COP 3503 Fall 2010 Programming Assignment #1
Assigned: Wednesday, 8/25/10
Due: Wednesday, 9/8/10
Problem: MCSP
The Problem
Susan spent all her money on textbooks and has turned to gambling. Since she knows
you can help her, she decided to gamble shrewdly. The rules of the game are
straightforward: each player gets a sequence of integers. The players must determine the
maximum product value that can be computed with non empty sub-sequences of
consecutive numbers from the given sequence. The winner is the one which gets first the
right result. As an example, the maximum sub-sequence product of the array:
0
-2
10
0
0
-6
-3
is the subsequence:
-6
-3
and has a product of 18.
The Input
The input consists of several arrays of size N integers. The first line of the input is a
single positive integer k, signifying the number of test cases. Each test case will follow.

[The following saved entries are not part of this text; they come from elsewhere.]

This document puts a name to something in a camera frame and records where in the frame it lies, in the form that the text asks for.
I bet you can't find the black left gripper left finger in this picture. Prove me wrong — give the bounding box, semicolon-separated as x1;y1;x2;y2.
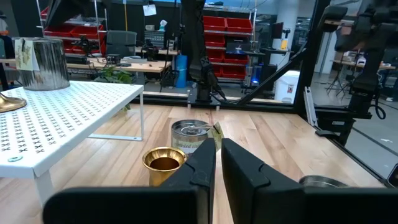
42;138;218;224

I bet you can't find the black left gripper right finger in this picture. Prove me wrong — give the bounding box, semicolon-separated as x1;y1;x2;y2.
221;138;398;224

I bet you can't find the brass candlestick holder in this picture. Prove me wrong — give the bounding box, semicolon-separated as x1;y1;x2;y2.
142;146;188;187
0;92;28;114

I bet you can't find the silver candle tin with tag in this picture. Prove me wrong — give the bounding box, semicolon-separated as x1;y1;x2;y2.
170;119;225;156
12;37;71;91
298;174;349;189

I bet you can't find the silver aluminium bar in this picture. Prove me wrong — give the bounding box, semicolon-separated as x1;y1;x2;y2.
303;86;318;127

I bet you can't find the white bin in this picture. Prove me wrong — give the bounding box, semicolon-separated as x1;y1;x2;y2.
274;69;301;104

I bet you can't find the white perforated metal shelf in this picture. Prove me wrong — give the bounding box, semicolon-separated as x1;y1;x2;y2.
0;80;146;208

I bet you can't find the green potted plant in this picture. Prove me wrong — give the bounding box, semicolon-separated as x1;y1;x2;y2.
93;65;134;113

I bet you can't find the blue cylinder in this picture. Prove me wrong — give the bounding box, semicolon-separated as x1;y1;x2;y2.
175;54;188;89

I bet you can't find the wooden desk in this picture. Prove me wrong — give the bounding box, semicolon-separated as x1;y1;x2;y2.
67;57;171;74

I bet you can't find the grey office chair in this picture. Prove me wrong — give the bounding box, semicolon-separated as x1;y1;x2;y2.
105;30;137;58

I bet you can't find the metal rack with red bins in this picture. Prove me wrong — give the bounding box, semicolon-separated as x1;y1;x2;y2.
36;0;109;58
201;6;259;85

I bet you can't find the black aluminium frame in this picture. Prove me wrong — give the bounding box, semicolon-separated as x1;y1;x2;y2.
130;0;398;189

The first line of each test case will contain a single positive integer N (0 < N) indicating
the size of array. This is followed by 1 line that contain N real numbers separated by
white space. The numbers in the array will be in the range [-127, 127]. The input will be
from the file "product.in"
The Output
You will output a single line for each test case. The line will follow the following format:
Test case #i: The maximal product is X.
where i represents the test case being processed, and X represents the maximal product of
that test case. The output should be to the screen.
Sample Input File
3
2
3 -1
3
6 -2 -3
5
0 -2 -7 0 13
Sample Corresponding Output
Test case #1: The maximal product is 3.
Test case #2: The maximal product is 36.
Test case #3: The maximal product is 14.
Theoretical and Experimental Analysis
You will analyze your code to determine a theoretical run-time and verify this work by
doing an experimental analysis of your implementation as shown in class. Do this work
in a separate Word document. First include the theoretical analysis, highlighting the
relevant parts of your code. Then, provide a chart with appropriate experimental runtimes for various values of N, the value of one dimension of the input array. Use this
chart to draw a conclusion about the experimental run-time of your algorithm. After you
are done with this part of the assignment, edit the code so it runs according to the sample
input and output listed above.
Grading Details
Using n as defined above, there are algorithms that solve this problem with the following
running times: θ(n3), θ(n2), and θ(n). Your program will be graded based on its
correctness AND efficiency. A correctly running program with a run-time of θ(n3) will
earn a maximum of 70 points. A correctly running program with a run-time of θ(n2) will
earn a maximum of 85 points. A correctly running program with a run-time of θ(n) will
earn a maximum of 100 points. But, remember that correctness is most important. You
will lose points for all incorrect test cases.
What to turn in
Turn in your code in a single file called maxproduct.java over WebCourses.
Turn in both your theoretical and experimental analysis in a file called Analysis.doc over
WebCourses. (You may turn in a .txt file instead if you prefer.)